Las Hermanas Iglesias
Las Hermanas Iglesias is the collaborative team of Lisa & Janelle Iglesias, sisters born to Dominican and Norwegian immigrants in Queens, NY. The moniker anchors their identities within the contexts of feminism, teamwork, and multiplicity. For 20 years, they’ve maintained a mixed-media collaboration alongside our individual practices rooted in Drawing and Sculpture. Together, Las Hermanas Iglesias creates artworks that explore issues of hybridity, social participation, engage absurdity, and tie the personal to larger cultural systems.
Their collaborative work has been exhibited at El Museo del Barrio, The Queens Museum, Abrons Art Center, Arizona State University Art Museum, New Mexico State University Art Museum, The Utah Museum of Fine Arts, the Blanton Museum of Art, and the Anchorage Museum among other institutions.

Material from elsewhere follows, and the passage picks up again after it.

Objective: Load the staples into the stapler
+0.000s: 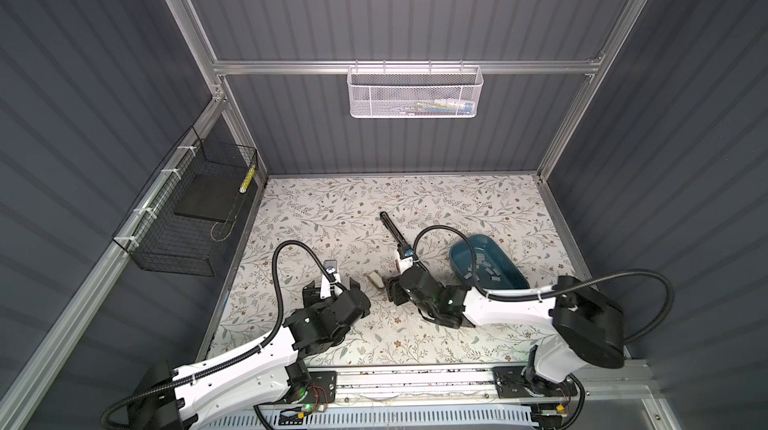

As a team, they’ve been artists in residence at LMCC’s Paris program (France), Fanoon: Center for Print Research at VCUQ (Qatar), The New Roots Foundation (Guatemala), the Textile Arts Center (NY), Stoneleaf Retreat (NY), and MacDowell (NH). Their work has been featured in the New York Times, the Huffington Post, Bombmagazine.com, and supported by the Queens Council for the Arts, NYFA, and The National Association of Latino Arts and Cultures.
LISA (she, they) is an Associate Professor and Chair in the Department of Art Studio at Mount Holyoke College. Her projects incorporate expansive histories and potentials of drawing and painting, take into consideration the translation of patterns, images and gestures across materials, and reflect her role as a caregiver. Her work has been supported by NYFA and residencies at the Provincetown Fine Arts Work Center and the Bemis Center for Contemporary Arts, among others. Lisa divides her time between Western Mass and Queens, NY.
JANELLE (she, they) is an Assistant Professor in the Department of Visual Arts at the University of California San Diego and works on site-responsive projects in a variety of contexts. Central to her work are the poetics, politics, and entanglements of discourse that objects and materials hold space for. An alumna of the Skowhegan School of Painting and Sculpture, her work has been supported by the Joan Mitchell, Pollock-Krasner and Jerome Foundation- through which Janelle conducted research on bowerbirds in the rainforests of West Papua.